**** COLLECTED DATA ****
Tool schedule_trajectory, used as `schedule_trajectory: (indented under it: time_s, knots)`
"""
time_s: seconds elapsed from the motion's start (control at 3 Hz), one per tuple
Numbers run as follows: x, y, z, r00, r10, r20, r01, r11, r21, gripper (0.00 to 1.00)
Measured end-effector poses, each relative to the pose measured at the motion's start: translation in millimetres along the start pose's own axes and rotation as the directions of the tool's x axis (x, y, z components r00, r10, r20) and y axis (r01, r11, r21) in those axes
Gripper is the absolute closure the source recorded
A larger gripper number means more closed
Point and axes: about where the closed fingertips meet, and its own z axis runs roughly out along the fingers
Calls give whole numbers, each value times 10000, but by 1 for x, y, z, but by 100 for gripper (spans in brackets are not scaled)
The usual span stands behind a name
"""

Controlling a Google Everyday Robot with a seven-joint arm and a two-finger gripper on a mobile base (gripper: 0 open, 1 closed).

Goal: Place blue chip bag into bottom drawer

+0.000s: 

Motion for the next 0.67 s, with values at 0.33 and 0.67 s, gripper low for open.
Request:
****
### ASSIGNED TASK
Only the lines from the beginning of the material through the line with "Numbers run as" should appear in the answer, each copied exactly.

### SOLVED PROBLEM
Tool schedule_trajectory, used as `schedule_trajectory: (indented under it: time_s, knots)`
"""
time_s: seconds elapsed from the motion's start (control at 3 Hz), one per tuple
Numbers run as follows: x, y, z, r00, r10, r20, r01, r11, r21, gripper (0.00 to 1.00)

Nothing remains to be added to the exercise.